Cristina comenzaba su último año de universidad y estaba muy nerviosa. Muchos cambios de avecinaban después de un verano más o menos tranquilo, sin responsabilidades, sin agobios, sin tareas, sin madrugones...
Pero todo eso se acabaría pronto. Y Cristina tenía ganas y a la vez un miedo le recorría la sangre. La tristeza por ser su último año de experiencia universitaria unida al terror que le causaba salir al mundo exterior, al real, al laboral... creaba un cóctel de estrés, ansiedad y agobio del que quería librarse pero no podía.
Por sus venas corría la ansia por comenzar a hacer cosas otra vez, tocar de cerca la futura profesión a la que quería dedicar sus días de vida hasta jubilarse, empaparse de conocimiento, buscar información, trabajar. Pero todo eran cambios, velocidad y caos.
Todo iba demasiado deprisa, todo era demasiado para ella. El verano le había calmado el corazón y la mente demasiado. Necesita engrasarse de nuevo si quería conseguir activar su cerebro.
Preparar su cuerpo y mente le parecía a Cristina una tarea complicada, de esas que requerían unos meses de clases antes de conseguir espabilar. No importaba ya, matrícula hecha y el reloj sonando a las 6. Todo empezaba de nuevo, lo malo... y lo bueno.

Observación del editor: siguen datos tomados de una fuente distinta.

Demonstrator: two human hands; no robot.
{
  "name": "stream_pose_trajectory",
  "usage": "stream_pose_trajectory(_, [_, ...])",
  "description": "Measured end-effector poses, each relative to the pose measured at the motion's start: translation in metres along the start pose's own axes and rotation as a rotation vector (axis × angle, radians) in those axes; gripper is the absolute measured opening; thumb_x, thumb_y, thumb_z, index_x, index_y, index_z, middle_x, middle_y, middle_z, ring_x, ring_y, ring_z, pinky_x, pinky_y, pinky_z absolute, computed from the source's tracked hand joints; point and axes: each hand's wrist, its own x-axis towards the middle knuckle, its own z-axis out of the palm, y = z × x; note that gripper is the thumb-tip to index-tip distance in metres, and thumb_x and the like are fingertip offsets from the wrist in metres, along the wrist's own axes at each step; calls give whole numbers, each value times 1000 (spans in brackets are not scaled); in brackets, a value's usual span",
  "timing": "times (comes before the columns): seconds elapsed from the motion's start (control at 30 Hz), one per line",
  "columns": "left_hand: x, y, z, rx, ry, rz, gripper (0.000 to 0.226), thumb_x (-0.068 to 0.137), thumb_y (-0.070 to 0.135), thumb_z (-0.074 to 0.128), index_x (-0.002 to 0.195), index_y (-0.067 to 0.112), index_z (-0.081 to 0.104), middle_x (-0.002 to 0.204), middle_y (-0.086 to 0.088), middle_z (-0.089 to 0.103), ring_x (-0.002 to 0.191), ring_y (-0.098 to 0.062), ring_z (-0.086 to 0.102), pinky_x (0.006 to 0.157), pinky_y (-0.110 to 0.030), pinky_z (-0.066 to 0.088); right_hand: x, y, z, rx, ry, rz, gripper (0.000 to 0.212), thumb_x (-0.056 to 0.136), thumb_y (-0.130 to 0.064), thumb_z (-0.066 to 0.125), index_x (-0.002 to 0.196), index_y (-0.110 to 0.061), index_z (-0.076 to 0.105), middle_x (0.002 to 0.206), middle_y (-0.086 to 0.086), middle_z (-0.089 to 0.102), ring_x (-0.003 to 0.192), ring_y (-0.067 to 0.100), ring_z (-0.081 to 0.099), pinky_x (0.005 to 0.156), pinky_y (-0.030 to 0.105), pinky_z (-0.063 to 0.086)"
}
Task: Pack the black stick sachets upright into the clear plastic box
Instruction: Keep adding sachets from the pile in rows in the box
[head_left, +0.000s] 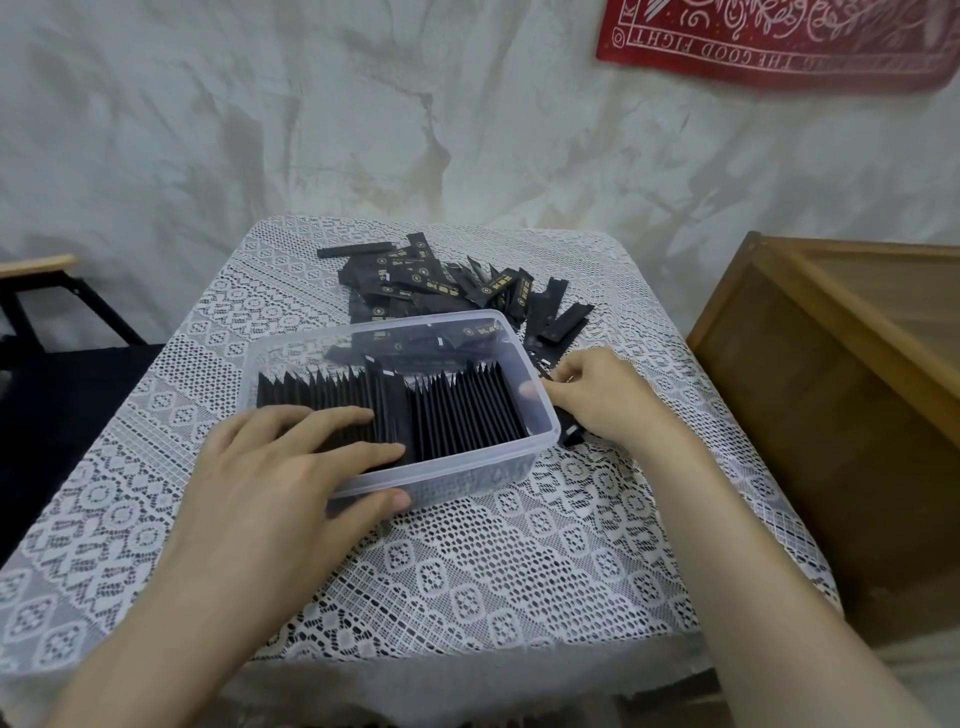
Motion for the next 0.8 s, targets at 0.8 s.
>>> stream_pose_trajectory(0.8, [0, 1, 0, 1, -2, -9, 54, 83, 77, 37, 113, 49, 71, 129, 20, 64, 111, -21, 59, 95, -43, 35, -2, -18, 4, -136, -113, 29, 29, 83, -27, 70, 86, 1, 63, 70, 5, 60, 66, 24, 51, 60, 32, 39])
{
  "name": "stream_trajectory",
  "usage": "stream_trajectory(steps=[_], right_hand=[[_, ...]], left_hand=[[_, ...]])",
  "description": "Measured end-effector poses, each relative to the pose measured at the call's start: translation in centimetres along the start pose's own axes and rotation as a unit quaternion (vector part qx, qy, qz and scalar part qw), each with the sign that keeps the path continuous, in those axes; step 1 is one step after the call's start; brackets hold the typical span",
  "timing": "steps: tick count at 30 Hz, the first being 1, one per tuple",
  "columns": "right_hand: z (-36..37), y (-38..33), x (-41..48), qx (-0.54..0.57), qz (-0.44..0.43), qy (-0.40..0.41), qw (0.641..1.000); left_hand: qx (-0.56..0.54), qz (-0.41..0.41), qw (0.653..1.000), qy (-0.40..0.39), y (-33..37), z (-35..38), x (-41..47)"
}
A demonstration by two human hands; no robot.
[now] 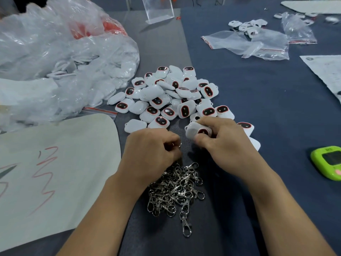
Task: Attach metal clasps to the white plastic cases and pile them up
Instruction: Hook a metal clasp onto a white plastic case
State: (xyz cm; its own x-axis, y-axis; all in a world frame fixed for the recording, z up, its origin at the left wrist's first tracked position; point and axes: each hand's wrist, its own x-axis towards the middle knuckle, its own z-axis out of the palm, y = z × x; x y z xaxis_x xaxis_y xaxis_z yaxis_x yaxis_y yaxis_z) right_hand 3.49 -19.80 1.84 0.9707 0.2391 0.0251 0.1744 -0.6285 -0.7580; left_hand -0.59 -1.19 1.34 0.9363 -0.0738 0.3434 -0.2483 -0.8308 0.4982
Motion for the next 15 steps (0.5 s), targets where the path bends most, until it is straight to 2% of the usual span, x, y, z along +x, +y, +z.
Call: stream_trajectory(steps=[8, 15], right_hand=[[-0.9, 0.3, 0.0, 0.019, 0.008, -0.046, 0.999], [-1.3, 0.8, 0.2, 0.007, 0.014, -0.041, 0.999]], left_hand=[[-0.029, 0.006, 0.999, -0.035, 0.2, 0.5, 0.8], [-0.038, -0.004, 0.994, -0.102, 0.4, 1.1, 2.4]])
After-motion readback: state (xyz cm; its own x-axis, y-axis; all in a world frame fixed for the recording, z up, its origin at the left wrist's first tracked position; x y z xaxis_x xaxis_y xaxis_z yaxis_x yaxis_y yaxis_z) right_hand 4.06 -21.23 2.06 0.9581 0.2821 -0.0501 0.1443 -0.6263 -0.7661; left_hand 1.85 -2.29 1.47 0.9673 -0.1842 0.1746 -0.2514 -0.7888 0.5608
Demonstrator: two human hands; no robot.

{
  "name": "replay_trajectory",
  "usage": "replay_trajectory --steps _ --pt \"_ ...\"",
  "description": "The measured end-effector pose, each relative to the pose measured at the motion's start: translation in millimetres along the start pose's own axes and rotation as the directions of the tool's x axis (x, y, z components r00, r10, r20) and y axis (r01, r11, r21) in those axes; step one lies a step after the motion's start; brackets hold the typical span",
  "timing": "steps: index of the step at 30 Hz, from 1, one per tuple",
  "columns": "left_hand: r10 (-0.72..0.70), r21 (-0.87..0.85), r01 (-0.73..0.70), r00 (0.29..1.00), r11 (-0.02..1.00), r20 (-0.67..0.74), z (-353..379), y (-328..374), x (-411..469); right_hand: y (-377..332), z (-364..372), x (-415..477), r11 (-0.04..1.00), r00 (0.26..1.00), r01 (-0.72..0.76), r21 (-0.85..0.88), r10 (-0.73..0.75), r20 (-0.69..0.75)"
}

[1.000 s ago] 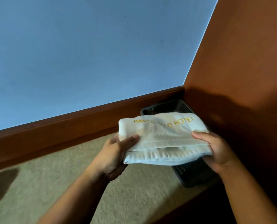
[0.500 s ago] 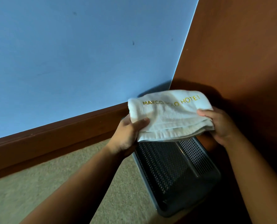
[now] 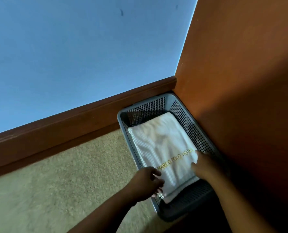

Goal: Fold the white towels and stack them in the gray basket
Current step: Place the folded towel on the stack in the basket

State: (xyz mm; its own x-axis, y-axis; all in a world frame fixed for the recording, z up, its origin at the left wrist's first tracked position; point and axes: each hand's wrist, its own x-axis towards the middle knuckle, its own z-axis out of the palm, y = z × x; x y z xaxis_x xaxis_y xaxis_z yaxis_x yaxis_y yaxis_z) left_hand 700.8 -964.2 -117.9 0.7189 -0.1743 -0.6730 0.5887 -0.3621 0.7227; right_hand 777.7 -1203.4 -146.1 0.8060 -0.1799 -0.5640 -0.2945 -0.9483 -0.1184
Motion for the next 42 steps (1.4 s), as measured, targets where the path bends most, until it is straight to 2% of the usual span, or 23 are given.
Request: replay_trajectory --steps 2,4,5,7,9,10,11,16,19,22,25,30,36,39,42 --pt "0.209 0.346 -0.167 0.974 0.923 -0.087 -5.0 2.3 13.1 -8.6 11.5 1.0 0.995 0.995 0.100 -0.015 -0.100 0.027" --pt "0.366 0.616 -0.254 0.929 0.746 -0.060 -10.6 3.5 26.4 -13.8 23.6 0.6 0.977 0.978 0.203 -0.060 -0.199 0.060" --pt "0.394 0.715 -0.267 0.919 0.646 -0.013 -11.8 1.9 33.3 -14.6 28.7 -0.5 0.969 0.971 0.229 -0.095 -0.221 0.087" --pt "0.316 0.854 -0.262 0.941 0.449 0.123 -12.9 -4.5 42.6 -14.1 38.4 -1.9 0.959 0.969 0.223 -0.173 -0.199 0.146" --pt "0.204 0.932 -0.244 0.960 0.268 0.192 -10.3 -14.8 46.6 -15.8 44.5 -3.5 0.957 0.975 0.192 -0.216 -0.161 0.155" --pt "0.188 0.948 -0.237 0.962 0.211 0.198 -9.0 -19.6 48.0 -17.8 45.6 -4.0 0.955 0.976 0.188 -0.228 -0.156 0.152" --pt "0.196 0.953 -0.230 0.962 0.196 0.192 -8.1 -22.6 48.6 -19.7 46.1 -4.7 0.952 0.975 0.190 -0.240 -0.155 0.157" --pt "0.337 0.930 -0.282 0.921 0.234 0.195 -11.7 -35.7 46.3 -15.0 52.2 -17.9 0.955 0.967 0.175 -0.239 -0.121 0.224" --pt "0.459 0.875 -0.333 0.876 0.352 0.149 -20.1 -56.1 31.0 -13.1 52.1 -30.7 0.967 0.967 0.149 -0.208 -0.098 0.237" --pt "0.495 0.832 -0.332 0.865 0.444 0.081 -32.6 -78.1 4.4 -17.6 49.6 -49.6 0.976 0.985 0.123 -0.180 -0.097 0.143" --pt "0.498 0.792 -0.315 0.867 0.523 0.016 -52.2 -97.9 -26.8 -32.4 48.8 -76.3 0.988 0.990 0.142 -0.066 -0.141 0.010" --pt "0.506 0.661 -0.313 0.855 0.682 -0.117 -92.7 -133.3 -97.8 -75.5 53.0 -145.3 0.951 0.946 0.284 0.123 -0.257 -0.198" --pt "0.490 0.490 -0.337 0.842 0.804 -0.224 -160.4 -192.7 -194.7 -148.7 89.1 -256.2 0.822 0.842 0.508 0.257 -0.411 -0.350" --pt "0.441 0.393 -0.306 0.838 0.867 -0.321 -194.2 -228.4 -240.0 -185.9 117.4 -305.3 0.745 0.793 0.600 0.291 -0.506 -0.339" --pt "0.396 0.301 -0.289 0.825 0.909 -0.404 -215.9 -267.6 -289.4 -216.3 142.3 -350.1 0.703 0.765 0.644 0.302 -0.597 -0.241"
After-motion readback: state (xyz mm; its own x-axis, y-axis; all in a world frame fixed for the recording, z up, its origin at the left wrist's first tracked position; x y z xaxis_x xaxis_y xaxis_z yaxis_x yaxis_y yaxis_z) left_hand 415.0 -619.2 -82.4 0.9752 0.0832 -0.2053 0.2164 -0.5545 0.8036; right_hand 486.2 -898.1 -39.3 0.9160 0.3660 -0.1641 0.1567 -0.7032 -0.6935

Ver viejas caras conocidas, otras tantas nuevas. Motivación por crear trabajos nuevos, clases aburridas pero también apasionantes. Desayunos en la cafetería, lectura en el trayecto de ida y vuelta. Un breve vistazo a la ventana del vagón de tren con los auriculares a todo volumen mientras el resto de pasajeros dormía tranquilamente mientras comenzaba el alba del día.
Deseos de que llegase el fin de semana para descansar, hacer lo que le gustaba, ver a amigos y pareja y quizás alguna visita familiar o pequeña excursión a tierras lejanas o cenas en el bar.
9 meses de rutina intensa y monótona con pequeños vaivenes de entusiasmo y novedad y todo se acabaría. Se graduaría y sería eso que tanto tiempo llevaba queriendo ser.